> _Problem to solve_
The response must consist of each line in the listing that has the word "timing" in it.

> _Task data_
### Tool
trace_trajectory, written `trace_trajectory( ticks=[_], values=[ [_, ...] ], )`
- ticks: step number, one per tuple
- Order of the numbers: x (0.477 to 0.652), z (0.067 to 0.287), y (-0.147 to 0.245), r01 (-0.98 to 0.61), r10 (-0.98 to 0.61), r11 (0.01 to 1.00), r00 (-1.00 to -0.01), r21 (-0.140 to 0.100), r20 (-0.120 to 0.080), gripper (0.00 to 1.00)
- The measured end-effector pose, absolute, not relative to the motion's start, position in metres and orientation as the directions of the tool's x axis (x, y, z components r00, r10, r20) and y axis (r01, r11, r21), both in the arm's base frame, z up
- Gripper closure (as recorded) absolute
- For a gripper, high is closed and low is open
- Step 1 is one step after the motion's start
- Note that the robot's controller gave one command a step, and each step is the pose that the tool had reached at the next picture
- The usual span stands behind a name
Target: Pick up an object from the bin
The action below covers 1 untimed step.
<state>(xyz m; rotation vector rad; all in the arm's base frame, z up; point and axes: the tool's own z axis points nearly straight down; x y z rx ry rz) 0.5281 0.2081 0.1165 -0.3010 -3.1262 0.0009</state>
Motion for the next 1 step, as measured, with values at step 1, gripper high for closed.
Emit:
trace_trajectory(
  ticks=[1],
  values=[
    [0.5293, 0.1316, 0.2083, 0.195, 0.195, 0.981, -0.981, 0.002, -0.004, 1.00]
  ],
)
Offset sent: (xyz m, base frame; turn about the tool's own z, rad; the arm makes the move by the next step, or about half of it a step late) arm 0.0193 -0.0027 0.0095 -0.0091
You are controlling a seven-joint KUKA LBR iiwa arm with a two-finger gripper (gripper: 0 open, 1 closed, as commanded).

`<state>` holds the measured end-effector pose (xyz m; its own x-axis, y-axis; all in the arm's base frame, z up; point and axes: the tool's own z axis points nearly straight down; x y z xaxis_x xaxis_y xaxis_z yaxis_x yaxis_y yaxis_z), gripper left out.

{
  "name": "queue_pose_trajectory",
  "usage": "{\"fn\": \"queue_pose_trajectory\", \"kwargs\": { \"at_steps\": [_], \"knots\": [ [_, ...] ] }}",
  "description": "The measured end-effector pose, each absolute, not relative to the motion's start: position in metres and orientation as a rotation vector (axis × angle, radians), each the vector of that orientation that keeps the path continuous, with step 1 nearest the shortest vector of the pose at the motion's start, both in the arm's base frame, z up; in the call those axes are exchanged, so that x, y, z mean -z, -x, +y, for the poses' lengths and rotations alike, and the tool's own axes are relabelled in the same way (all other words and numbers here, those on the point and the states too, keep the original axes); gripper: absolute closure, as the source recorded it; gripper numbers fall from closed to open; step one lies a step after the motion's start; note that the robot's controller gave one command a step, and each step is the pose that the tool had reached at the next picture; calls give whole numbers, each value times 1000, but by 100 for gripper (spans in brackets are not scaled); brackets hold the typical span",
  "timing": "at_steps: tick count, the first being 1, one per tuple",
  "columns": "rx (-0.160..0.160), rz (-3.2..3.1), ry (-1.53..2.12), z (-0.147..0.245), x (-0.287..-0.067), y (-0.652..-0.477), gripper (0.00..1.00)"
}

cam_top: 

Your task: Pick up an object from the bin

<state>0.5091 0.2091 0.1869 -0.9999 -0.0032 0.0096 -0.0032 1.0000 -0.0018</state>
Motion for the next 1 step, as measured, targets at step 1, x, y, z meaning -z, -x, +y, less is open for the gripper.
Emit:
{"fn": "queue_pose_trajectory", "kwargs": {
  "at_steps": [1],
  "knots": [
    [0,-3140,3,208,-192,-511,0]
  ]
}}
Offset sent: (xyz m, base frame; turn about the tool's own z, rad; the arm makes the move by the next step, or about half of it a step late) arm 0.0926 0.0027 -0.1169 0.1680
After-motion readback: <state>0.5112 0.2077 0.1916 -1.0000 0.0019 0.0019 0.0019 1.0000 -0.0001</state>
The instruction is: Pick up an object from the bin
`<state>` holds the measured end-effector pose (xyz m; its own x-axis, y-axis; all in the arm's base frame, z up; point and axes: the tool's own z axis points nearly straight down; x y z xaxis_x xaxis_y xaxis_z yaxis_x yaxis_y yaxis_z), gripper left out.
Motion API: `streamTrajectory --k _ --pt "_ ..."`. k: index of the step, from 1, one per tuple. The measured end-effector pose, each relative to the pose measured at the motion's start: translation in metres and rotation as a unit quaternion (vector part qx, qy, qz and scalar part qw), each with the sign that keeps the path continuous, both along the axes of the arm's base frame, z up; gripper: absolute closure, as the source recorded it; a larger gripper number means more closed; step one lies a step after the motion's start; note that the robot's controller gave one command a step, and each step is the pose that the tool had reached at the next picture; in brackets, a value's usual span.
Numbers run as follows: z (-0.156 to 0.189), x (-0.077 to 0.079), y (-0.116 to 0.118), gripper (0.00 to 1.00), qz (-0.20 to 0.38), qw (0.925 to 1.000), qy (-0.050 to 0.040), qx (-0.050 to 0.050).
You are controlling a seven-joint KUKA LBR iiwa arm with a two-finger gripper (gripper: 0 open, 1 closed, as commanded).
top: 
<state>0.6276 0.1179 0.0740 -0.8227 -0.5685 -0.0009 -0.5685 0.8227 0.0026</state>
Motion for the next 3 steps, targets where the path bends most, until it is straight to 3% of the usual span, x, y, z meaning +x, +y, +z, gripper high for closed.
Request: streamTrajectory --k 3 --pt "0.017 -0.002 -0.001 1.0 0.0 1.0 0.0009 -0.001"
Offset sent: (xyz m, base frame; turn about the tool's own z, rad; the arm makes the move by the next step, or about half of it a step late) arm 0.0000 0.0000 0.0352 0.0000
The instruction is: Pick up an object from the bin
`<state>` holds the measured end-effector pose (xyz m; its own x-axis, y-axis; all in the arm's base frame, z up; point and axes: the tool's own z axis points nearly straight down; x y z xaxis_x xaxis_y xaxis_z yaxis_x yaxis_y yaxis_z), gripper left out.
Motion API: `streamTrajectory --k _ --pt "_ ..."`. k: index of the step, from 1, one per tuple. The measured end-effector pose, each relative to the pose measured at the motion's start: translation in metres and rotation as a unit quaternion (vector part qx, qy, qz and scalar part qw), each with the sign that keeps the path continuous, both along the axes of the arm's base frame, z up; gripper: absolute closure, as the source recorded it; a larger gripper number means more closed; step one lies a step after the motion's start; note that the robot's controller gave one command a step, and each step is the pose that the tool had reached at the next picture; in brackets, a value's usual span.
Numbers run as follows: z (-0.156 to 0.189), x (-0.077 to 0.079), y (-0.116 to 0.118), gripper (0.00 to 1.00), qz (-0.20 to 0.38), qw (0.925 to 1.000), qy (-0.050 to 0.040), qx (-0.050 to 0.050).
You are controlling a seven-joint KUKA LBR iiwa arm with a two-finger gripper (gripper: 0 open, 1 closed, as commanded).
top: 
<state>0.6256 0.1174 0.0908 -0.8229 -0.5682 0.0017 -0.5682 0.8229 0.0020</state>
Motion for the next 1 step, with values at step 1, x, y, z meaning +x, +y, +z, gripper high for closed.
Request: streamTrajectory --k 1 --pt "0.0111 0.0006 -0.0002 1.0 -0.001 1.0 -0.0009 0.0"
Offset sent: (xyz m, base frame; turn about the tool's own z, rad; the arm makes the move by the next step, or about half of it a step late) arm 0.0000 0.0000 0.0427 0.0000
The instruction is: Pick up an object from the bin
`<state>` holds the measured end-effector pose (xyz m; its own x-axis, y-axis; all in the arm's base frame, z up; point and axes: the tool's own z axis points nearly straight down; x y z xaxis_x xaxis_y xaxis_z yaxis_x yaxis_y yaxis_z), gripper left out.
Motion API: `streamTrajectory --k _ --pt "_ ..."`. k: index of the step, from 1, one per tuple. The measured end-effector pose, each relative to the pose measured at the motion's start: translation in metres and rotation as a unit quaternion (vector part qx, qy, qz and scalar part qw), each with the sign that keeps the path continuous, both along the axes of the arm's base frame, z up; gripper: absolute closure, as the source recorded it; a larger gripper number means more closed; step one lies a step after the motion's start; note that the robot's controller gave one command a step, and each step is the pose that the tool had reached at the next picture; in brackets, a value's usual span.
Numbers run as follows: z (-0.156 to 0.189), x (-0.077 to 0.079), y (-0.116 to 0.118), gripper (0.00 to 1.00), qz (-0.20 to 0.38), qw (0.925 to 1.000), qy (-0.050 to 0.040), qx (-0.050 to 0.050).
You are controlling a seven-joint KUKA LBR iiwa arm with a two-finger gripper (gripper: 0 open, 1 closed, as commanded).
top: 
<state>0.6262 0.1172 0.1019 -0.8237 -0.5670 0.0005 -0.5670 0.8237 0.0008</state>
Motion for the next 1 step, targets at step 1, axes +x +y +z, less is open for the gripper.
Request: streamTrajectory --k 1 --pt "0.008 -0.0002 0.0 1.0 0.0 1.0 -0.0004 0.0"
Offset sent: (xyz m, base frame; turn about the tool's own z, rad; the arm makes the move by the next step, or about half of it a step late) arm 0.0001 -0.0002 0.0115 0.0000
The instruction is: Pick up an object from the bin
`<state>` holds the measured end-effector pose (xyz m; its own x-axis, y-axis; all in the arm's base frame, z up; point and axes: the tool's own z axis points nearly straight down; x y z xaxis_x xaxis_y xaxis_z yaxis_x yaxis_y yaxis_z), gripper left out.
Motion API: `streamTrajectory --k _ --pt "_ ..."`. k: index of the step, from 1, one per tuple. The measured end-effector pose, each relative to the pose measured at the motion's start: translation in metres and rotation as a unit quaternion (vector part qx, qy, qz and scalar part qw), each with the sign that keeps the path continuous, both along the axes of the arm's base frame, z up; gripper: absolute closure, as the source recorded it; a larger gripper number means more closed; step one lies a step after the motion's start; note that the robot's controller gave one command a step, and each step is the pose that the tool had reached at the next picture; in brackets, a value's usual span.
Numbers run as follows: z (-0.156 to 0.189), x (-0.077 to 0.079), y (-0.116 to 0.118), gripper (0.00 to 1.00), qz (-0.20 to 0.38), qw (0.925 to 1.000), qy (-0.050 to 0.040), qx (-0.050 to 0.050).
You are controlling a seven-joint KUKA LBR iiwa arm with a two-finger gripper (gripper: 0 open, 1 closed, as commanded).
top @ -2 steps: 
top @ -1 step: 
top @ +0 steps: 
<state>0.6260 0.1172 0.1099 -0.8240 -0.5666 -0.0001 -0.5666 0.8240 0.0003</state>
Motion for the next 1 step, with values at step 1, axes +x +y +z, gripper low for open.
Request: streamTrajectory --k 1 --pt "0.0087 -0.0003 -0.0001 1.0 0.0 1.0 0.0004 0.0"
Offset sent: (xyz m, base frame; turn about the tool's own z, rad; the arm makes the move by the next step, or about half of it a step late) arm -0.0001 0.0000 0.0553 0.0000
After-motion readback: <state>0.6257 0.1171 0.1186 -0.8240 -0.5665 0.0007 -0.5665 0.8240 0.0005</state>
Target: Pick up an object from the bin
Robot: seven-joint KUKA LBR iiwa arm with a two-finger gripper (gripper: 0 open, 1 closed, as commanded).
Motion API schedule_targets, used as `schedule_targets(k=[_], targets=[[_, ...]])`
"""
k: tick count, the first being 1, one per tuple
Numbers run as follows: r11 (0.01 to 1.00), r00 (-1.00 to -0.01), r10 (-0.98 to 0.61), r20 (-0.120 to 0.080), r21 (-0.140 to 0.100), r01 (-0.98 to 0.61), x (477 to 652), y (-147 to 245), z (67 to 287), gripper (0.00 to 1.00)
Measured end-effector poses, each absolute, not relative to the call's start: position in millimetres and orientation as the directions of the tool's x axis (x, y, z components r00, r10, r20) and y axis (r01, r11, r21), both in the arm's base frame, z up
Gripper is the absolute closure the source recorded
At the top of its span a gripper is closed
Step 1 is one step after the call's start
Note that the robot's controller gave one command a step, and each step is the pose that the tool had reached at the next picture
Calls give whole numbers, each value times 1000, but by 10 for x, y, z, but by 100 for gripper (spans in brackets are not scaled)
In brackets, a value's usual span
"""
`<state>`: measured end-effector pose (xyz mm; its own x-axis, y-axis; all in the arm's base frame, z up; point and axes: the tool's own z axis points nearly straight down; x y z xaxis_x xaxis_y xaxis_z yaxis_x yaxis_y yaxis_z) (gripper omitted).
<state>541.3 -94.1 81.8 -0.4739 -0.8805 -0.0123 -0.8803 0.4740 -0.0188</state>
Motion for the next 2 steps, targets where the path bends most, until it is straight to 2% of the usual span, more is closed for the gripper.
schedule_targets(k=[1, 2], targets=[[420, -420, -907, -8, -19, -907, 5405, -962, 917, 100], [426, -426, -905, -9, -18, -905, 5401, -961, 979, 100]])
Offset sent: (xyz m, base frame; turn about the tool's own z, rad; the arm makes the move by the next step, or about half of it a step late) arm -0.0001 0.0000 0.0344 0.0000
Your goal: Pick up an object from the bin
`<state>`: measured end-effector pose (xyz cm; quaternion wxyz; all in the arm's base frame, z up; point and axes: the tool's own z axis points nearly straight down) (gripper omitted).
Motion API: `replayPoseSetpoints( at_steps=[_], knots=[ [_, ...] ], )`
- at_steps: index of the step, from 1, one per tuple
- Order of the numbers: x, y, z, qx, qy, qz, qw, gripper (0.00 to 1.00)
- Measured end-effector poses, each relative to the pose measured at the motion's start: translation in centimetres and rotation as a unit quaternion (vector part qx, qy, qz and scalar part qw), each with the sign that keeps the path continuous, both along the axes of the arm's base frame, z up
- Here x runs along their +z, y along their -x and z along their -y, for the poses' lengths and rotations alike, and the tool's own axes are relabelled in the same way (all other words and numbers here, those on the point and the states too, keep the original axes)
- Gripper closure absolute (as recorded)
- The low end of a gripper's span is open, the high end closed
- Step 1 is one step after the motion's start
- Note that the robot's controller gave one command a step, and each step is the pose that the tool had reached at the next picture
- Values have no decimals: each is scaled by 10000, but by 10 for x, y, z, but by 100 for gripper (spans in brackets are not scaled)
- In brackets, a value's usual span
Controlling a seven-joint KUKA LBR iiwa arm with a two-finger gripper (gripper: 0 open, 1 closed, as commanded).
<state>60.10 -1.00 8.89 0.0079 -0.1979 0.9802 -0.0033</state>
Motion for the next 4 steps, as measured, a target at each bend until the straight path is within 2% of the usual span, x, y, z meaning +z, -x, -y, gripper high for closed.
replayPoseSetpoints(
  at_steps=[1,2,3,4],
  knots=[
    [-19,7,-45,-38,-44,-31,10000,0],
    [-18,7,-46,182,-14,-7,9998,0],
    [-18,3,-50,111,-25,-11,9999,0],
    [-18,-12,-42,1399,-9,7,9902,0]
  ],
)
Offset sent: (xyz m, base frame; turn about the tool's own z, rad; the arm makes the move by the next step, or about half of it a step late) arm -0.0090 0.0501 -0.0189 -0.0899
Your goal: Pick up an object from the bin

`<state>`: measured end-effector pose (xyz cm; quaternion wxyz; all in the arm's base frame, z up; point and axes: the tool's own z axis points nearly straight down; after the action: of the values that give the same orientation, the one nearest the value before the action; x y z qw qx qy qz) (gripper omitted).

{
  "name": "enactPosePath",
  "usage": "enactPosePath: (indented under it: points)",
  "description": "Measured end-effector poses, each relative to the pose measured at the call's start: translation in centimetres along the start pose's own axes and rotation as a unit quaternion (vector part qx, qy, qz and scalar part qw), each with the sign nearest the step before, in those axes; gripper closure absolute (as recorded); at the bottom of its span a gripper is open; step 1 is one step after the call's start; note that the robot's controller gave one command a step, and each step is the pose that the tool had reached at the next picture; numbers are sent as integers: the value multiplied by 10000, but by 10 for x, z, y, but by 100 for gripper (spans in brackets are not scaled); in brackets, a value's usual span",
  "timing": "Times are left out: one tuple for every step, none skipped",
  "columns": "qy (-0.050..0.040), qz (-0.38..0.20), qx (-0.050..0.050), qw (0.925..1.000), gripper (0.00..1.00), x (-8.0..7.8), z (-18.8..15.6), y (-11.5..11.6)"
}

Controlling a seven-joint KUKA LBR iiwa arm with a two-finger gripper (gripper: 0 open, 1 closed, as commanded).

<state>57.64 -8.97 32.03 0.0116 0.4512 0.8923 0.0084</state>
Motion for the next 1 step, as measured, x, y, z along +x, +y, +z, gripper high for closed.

> _Exercise result_
  "timing": "at_steps: tick count, the first being 1, one per tuple",
  "timing": "Times are left out: one tuple for every step, none skipped",

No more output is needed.